TASK BRIEF = Copy, from the data below, each line that has the word "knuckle".

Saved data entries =
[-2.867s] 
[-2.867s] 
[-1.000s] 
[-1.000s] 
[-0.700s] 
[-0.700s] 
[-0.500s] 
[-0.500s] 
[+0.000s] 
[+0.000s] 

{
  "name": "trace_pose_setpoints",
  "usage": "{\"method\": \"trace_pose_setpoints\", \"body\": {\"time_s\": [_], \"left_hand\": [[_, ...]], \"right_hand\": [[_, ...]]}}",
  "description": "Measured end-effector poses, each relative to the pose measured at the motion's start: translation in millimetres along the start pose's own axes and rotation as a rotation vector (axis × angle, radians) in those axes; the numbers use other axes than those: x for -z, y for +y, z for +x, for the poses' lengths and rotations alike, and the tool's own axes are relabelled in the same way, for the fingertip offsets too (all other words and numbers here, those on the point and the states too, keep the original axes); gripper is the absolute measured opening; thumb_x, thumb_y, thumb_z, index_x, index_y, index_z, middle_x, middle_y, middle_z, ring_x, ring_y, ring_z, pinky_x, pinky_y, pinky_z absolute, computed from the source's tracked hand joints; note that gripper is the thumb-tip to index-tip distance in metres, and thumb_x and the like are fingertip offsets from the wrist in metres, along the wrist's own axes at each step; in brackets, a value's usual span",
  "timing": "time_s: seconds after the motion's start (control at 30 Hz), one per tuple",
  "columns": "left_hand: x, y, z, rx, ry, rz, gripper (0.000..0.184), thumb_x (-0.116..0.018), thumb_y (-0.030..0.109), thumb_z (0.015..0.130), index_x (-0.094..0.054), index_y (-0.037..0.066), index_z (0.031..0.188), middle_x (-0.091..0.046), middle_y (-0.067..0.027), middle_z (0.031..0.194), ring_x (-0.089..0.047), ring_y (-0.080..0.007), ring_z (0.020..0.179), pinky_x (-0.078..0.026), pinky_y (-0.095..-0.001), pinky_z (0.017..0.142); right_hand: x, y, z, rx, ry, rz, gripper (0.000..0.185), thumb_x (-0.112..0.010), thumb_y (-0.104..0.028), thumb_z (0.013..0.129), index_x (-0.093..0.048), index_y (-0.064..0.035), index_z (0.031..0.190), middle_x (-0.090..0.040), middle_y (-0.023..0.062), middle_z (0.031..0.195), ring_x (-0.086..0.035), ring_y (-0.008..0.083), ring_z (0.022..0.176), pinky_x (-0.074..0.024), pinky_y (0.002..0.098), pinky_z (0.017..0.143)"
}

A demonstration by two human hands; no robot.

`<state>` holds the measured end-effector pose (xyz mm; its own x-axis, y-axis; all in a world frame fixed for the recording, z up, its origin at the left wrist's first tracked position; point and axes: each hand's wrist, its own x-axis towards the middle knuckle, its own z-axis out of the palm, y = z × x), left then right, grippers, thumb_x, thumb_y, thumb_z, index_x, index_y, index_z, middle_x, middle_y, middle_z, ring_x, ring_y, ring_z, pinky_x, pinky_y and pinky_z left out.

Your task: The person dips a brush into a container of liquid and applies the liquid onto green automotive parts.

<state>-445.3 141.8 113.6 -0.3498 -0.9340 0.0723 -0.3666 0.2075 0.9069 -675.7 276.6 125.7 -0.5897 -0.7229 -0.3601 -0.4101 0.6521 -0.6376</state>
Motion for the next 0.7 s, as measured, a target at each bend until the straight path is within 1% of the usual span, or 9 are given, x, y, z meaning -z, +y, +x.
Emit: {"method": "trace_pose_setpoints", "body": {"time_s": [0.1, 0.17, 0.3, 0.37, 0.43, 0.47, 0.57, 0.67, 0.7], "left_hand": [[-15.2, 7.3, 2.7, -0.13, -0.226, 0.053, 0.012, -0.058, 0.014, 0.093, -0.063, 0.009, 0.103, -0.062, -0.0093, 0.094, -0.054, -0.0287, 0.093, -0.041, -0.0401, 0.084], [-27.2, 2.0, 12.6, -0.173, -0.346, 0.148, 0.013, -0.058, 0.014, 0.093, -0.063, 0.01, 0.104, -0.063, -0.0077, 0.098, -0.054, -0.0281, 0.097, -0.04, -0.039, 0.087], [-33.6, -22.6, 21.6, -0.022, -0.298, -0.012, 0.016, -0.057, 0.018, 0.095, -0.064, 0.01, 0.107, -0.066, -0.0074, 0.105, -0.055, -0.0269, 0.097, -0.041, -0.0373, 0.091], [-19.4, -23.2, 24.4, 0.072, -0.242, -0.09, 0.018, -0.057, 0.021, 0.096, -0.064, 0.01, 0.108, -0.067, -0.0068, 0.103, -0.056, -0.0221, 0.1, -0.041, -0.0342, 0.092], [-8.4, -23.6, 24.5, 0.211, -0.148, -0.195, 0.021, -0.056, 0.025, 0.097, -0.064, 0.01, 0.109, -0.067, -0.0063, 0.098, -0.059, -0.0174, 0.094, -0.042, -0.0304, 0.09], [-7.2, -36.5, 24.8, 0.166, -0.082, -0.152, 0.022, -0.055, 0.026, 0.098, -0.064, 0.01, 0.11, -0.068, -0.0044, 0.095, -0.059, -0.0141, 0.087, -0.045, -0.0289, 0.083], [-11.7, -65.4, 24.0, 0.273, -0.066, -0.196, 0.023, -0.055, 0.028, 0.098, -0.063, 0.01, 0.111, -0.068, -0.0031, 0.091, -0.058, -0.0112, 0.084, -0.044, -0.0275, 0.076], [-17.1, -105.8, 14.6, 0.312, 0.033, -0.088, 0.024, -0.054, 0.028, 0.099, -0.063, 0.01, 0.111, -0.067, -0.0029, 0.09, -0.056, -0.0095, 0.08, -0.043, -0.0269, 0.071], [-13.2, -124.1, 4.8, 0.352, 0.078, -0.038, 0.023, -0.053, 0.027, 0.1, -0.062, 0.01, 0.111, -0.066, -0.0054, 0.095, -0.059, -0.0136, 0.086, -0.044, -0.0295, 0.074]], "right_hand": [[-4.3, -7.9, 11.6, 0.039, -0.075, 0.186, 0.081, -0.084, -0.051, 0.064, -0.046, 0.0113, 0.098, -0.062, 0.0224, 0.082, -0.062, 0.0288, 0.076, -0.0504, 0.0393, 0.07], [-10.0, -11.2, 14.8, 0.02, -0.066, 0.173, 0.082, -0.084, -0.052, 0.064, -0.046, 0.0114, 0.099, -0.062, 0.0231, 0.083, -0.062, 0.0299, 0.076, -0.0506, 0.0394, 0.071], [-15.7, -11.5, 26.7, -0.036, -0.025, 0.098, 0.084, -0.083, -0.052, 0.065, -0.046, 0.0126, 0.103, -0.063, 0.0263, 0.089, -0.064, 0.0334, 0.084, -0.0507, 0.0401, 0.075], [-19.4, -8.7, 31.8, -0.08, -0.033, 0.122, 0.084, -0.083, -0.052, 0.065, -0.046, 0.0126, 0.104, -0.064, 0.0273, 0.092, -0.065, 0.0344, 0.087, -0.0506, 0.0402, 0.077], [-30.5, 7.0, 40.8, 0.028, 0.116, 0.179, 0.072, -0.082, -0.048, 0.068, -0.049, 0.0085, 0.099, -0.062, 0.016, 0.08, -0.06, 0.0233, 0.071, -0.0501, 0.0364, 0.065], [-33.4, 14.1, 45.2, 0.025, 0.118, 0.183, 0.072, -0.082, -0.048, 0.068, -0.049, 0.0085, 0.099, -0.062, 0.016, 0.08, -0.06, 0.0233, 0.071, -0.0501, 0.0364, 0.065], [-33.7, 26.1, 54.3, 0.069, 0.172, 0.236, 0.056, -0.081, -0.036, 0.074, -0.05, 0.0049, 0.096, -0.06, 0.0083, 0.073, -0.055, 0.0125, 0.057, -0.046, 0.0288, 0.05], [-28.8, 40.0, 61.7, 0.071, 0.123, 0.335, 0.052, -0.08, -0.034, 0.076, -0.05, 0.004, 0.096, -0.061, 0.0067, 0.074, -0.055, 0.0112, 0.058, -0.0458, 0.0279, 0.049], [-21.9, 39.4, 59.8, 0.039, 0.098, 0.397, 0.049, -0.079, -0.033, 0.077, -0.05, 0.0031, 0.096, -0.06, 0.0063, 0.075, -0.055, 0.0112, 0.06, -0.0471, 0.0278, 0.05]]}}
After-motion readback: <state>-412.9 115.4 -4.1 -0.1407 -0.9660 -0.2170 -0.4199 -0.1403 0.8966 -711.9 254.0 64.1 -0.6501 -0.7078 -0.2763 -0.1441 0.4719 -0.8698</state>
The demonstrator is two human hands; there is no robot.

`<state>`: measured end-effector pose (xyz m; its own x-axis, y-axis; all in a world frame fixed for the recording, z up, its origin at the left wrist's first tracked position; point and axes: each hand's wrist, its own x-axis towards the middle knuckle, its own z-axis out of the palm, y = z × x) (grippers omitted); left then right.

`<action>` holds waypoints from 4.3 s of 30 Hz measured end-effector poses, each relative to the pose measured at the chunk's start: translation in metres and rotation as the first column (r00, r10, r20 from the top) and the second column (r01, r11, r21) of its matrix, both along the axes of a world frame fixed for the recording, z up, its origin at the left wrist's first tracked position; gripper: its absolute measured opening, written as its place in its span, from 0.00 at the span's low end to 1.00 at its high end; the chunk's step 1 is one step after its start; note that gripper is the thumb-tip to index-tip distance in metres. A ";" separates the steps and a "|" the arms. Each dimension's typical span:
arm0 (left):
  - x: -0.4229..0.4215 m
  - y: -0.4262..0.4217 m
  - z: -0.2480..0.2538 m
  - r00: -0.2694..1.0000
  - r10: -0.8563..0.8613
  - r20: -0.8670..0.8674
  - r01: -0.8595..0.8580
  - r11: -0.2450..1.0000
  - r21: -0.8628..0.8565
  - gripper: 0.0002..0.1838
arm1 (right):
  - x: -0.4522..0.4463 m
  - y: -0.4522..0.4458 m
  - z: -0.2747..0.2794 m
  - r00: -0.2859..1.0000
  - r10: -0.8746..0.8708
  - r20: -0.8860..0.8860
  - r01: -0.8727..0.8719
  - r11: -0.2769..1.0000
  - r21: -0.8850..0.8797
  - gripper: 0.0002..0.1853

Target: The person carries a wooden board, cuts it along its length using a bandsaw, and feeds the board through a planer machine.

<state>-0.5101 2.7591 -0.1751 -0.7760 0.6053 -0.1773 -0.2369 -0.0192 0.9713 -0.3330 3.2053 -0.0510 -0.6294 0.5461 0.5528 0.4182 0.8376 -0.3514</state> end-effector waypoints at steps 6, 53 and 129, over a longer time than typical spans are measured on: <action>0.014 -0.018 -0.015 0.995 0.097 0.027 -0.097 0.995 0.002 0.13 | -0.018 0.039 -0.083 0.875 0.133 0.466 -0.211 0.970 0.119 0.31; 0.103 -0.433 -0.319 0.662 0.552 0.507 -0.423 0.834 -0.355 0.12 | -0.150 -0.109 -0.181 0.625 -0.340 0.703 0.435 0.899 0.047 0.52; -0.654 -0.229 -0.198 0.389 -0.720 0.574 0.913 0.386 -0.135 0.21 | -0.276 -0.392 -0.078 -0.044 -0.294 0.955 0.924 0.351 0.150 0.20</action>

SOLUTION FOR THIS TASK =
`<state>` holds the measured end-effector pose (xyz mm; its own x-axis, y-axis; all in a world frame fixed for the recording, z up, its origin at the left wrist's first tracked position; point and axes: each hand's wrist, its own x-axis towards the middle knuckle, its own z-axis out of the palm, y = z × x), left then right, grippers, thumb_x, thumb_y, thumb_z, index_x, index_y, index_z, middle_x, middle_y, middle_z, ring_x, ring_y, ring_z, pinky_x, pinky_y and pinky_z left out.
`<state>`: measured end-effector pose (xyz m; its own x-axis, y-axis; all in a world frame fixed for the recording, z up, its origin at the left wrist's first tracked position; point and axes: each hand's wrist, its own x-axis towards the middle knuckle, its own z-axis out of the palm, y = z × x) (grippers omitted); left then right.

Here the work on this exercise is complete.